» **Task brief**
Type out the lines below exactly, pictures excluded.

» **Source data**
◇ ◇ ◇ ◇ ◇

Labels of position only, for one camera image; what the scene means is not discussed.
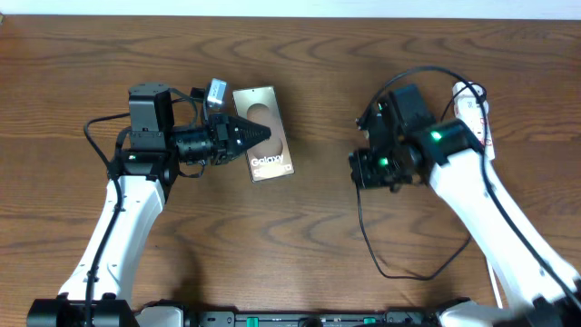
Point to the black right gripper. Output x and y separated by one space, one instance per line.
363 174

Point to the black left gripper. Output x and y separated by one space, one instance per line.
223 139

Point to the Samsung Galaxy smartphone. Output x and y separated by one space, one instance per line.
270 158

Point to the white power strip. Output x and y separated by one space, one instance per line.
467 109

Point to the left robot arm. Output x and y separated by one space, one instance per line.
168 128

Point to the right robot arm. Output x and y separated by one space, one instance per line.
454 159

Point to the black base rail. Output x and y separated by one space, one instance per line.
290 319

◇ ◇ ◇ ◇ ◇

» **Answer below**
Labels of position only, for one camera image; what the scene means is not discussed.
Point to the black right gripper. Output x and y separated by one space, one instance per line.
363 174

Point to the black left gripper. Output x and y separated by one space, one instance per line.
223 139

Point to the Samsung Galaxy smartphone. Output x and y separated by one space, one instance per line.
270 158

Point to the white power strip. Output x and y separated by one space, one instance per line.
467 109

Point to the left robot arm. Output x and y separated by one space, one instance per line.
168 128

Point to the right robot arm. Output x and y separated by one space, one instance per line.
454 159

Point to the black base rail. Output x and y separated by one space, one instance per line.
290 319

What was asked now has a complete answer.